EXERCISE
Look through the data for the string "about". Copy every line where it is found.

GIVEN DATA
● ● ● ● ●

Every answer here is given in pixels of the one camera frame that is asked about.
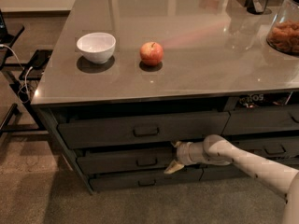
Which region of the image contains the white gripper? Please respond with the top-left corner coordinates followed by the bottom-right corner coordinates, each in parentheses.
top-left (164, 141), bottom-right (203, 175)

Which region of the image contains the snack bag in drawer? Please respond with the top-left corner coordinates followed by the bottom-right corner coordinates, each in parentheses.
top-left (237, 92), bottom-right (292, 108)

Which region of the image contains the red apple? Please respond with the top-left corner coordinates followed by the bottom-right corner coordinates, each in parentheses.
top-left (139, 42), bottom-right (164, 66)

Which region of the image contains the white ceramic bowl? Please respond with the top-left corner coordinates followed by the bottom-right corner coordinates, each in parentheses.
top-left (77, 32), bottom-right (116, 63)

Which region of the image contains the glass jar with snacks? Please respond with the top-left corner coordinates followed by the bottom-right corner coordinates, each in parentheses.
top-left (266, 0), bottom-right (299, 55)

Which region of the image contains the black side stand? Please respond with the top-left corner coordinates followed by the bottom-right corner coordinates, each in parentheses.
top-left (0, 10), bottom-right (48, 135)

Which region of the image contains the black smartphone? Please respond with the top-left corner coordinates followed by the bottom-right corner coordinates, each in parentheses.
top-left (28, 49), bottom-right (52, 69)

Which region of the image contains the dark cabinet frame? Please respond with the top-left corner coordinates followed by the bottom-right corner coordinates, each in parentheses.
top-left (36, 93), bottom-right (299, 191)

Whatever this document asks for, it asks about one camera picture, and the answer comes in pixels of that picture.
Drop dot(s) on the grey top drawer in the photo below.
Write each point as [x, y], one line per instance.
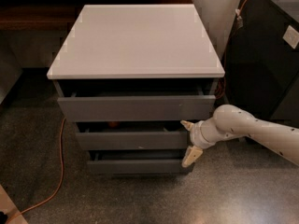
[137, 108]

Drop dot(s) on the grey bottom drawer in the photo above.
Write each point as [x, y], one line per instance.
[137, 162]

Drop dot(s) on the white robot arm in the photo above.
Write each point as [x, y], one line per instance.
[230, 122]

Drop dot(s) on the red apple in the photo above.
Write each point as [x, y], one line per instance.
[113, 124]

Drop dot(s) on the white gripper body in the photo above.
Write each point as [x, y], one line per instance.
[196, 136]

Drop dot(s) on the dark wooden shelf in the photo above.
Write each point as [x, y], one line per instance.
[57, 15]

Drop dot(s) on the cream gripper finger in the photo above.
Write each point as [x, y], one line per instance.
[187, 124]
[191, 156]

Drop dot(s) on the green yellow sponge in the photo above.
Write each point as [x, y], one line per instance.
[173, 126]

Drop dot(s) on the grey drawer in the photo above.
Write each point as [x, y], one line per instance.
[137, 108]
[137, 162]
[141, 135]

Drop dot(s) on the white wall outlet plate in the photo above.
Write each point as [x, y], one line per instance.
[291, 36]

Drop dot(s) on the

● ● ● ● ●

SOLUTION FOR THIS EXERCISE
Every answer here is given in pixels of the one camera frame that is asked about.
Whatever this document asks for, it asks about one camera picture, and the answer comes in pixels of that picture.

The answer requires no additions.